# Problem requirements:
How many lines of the data contain "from"? Reply with the number alone.

# Stored data:

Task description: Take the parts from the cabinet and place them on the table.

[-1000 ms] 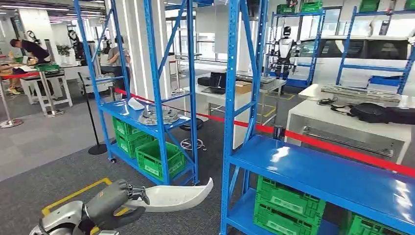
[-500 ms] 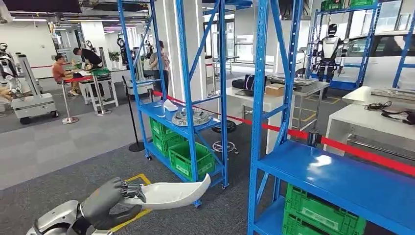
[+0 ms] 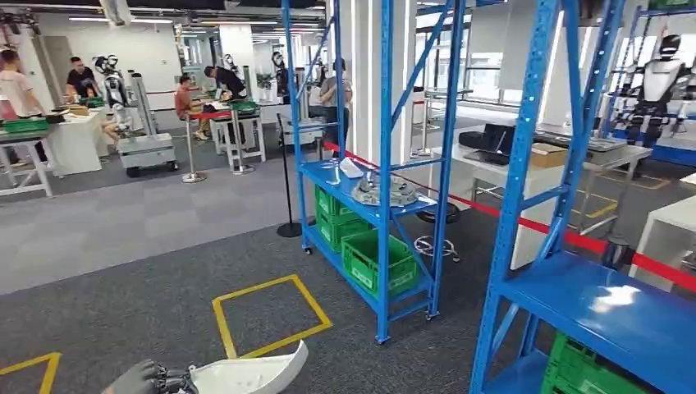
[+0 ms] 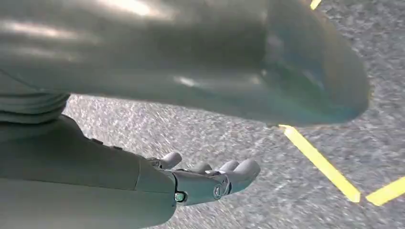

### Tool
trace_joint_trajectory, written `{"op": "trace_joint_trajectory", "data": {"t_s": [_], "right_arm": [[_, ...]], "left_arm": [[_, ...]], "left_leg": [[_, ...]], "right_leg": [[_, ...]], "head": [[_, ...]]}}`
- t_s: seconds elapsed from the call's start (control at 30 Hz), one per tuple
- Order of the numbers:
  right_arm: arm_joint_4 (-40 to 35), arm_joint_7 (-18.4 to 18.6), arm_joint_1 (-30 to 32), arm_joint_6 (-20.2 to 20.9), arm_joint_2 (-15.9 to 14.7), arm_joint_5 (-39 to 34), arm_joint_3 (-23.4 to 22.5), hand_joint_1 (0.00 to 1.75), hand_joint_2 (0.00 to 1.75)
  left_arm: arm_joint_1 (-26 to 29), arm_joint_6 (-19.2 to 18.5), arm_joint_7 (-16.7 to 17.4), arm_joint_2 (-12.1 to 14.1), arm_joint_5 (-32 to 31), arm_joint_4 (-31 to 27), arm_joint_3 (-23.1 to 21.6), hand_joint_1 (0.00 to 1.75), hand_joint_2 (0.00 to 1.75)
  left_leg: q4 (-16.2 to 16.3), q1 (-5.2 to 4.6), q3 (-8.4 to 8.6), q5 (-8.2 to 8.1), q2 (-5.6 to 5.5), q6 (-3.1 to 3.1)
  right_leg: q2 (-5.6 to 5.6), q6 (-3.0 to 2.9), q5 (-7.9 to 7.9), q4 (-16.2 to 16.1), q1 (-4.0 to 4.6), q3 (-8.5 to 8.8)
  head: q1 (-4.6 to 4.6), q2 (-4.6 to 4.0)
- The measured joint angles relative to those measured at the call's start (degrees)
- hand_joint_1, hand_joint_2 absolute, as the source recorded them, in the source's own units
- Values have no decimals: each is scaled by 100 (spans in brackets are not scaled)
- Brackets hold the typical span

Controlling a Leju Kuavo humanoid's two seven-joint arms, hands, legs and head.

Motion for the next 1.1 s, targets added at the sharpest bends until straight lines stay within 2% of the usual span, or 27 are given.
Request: {"op": "trace_joint_trajectory", "data": {"t_s": [0.03,0.07,0.1,0.13,0.17,0.2,0.23,0.33,0.4,0.43,0.47,0.5,0.53,0.57,0.6,0.63,0.67,0.7,0.73,0.77,0.87,0.9,0.93,0.97,1.03,1.07,1.1], "right_arm": [[0,0,0,0,-9,-2,-20,0,0],[-2,4,-2,0,-15,-9,-31,0,0],[-2,4,-1,2,-15,-11,-37,0,0],[0,4,-7,2,-15,-13,-46,0,0],[0,4,-15,4,-15,-17,-63,0,0],[-2,4,-23,4,-15,-20,-72,0,0],[0,26,-32,6,-15,-26,-89,0,0],[0,292,-106,30,-17,-61,-146,0,0],[0,676,-157,102,-19,-162,-231,0,0],[0,869,-169,142,-33,-188,-278,0,0],[0,1089,-167,190,-59,-219,-325,0,0],[0,1304,-158,219,-85,-219,-365,0,0],[0,1515,-149,214,-131,-216,-407,0,0],[0,1637,-139,186,-190,-238,-452,0,0],[-2,1729,-144,186,-243,-254,-487,0,0],[-2,1838,-157,201,-319,-236,-527,0,0],[-4,1886,-171,205,-408,-210,-553,0,0],[-13,1884,-183,201,-477,-208,-559,0,0],[-28,1836,-196,166,-551,-227,-579,0,0],[-35,1777,-212,127,-617,-260,-610,0,0],[-61,1663,-233,79,-798,-269,-708,0,0],[-79,1532,-252,70,-859,-267,-732,0,0],[-87,1471,-259,70,-896,-240,-741,0,0],[-98,1395,-253,59,-968,-164,-741,0,0],[-111,1315,-209,48,-1082,-133,-741,0,0],[-114,1217,-204,44,-1143,-118,-745,0,0],[-116,1154,-211,50,-1178,-98,-747,0,0]], "left_arm": [[46,-33,2,0,-20,-4,18,175,175],[101,-48,2,0,-35,-4,30,175,175],[137,-48,4,0,-44,-4,41,175,175],[155,-48,2,0,-46,-4,61,175,175],[166,-48,4,0,-46,-9,89,175,175],[166,-50,6,0,-48,-11,113,175,175],[150,-67,7,2,-55,-7,124,175,175],[62,-135,-68,9,-63,74,153,175,175],[44,-133,-142,5,-124,170,192,175,175],[11,-124,-175,-7,-166,214,192,175,175],[-41,-101,-181,-35,-210,260,188,175,175],[-76,-61,-188,-76,-258,299,181,175,175],[-87,-11,-199,-120,-297,337,166,175,175],[-82,56,-201,-209,-369,400,149,175,175],[-80,112,-203,-289,-444,451,131,175,175],[-90,162,-208,-381,-540,500,103,175,175],[-116,201,-214,-474,-627,561,74,175,175],[-159,234,-214,-562,-687,623,63,175,175],[-206,284,-214,-623,-713,680,59,175,175],[-269,339,-214,-711,-739,719,46,175,175],[-380,439,-214,-863,-830,806,22,175,175],[-383,450,-214,-901,-896,804,31,175,175],[-376,457,-216,-971,-947,793,44,175,175],[-391,463,-221,-1032,-1003,789,79,175,175],[-357,463,-214,-1156,-1025,787,94,175,175],[-309,464,-216,-1243,-1065,780,94,175,175],[-276,466,-216,-1278,-1093,780,94,175,175]], "left_leg": [[2,5,-2,0,-92,0],[14,14,-4,0,-182,-1],[29,30,-6,-3,-262,-7],[55,55,-9,-11,-353,-23],[87,83,-11,-23,-440,-54],[134,108,-19,-45,-519,-90],[186,116,-54,-70,-594,-145],[182,141,-126,-36,-783,-276],[173,156,-177,-10,-841,-341],[301,114,-232,-105,-501,-344],[607,109,-376,-300,-255,-359],[1054,121,-587,-534,-114,-374],[1516,126,-793,-728,-49,-378],[1842,126,-937,-810,-32,-373],[1857,126,-936,-748,-28,-361],[1632,125,-811,-588,-16,-342],[1190,122,-568,-360,26,-324],[650,115,-268,-134,140,-298],[256,80,-85,-122,459,-275],[201,1,-29,-135,566,-219],[200,-59,-67,-121,307,-139],[119,-3,-8,-76,220,-69],[90,0,13,-67,170,-42],[84,19,13,-53,117,8],[84,24,4,-57,-31,32],[88,25,0,-57,-124,33],[96,33,2,-58,-202,32]], "right_leg": [[29,16,-173,459,1,-237],[38,33,-216,766,0,-413],[38,45,-115,759,-4,-437],[44,60,109,488,-13,-336],[73,75,384,20,-34,-123],[199,107,640,-510,-73,132],[541,144,603,-803,-123,267],[359,14,624,-822,-44,253],[199,-90,673,-886,-82,276],[155,-116,684,-905,-72,285],[86,-156,685,-915,-53,287],[5,-167,679,-915,-30,282],[-82,-178,673,-914,-11,283],[-176,-185,665,-914,0,284],[-252,-186,661,-913,3,286],[-325,-184,653,-913,7,291],[-403,-177,640,-913,9,306],[-473,-164,624,-913,10,330],[-523,-140,608,-913,17,353],[-579,-98,584,-894,58,347],[-768,-15,578,-938,9,404],[-808,41,530,-923,6,412],[-504,59,474,-824,-37,413],[-191,59,273,-479,-38,241],[5,79,-97,367,-38,-190],[37,93,-200,760,-35,-422],[43,99,-141,847,-36,-510]], "head": [[4,0],[4,0],[7,0],[7,0],[9,0],[11,0],[11,0],[7,0],[7,0],[-13,0],[-22,0],[-24,0],[-24,0],[-24,0],[-24,0],[-26,0],[-26,0],[-26,0],[-26,0],[-26,0],[-20,0],[-22,0],[-17,0],[-22,0],[-2,0],[15,0],[20,0]]}}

# Solution for this exercise:
2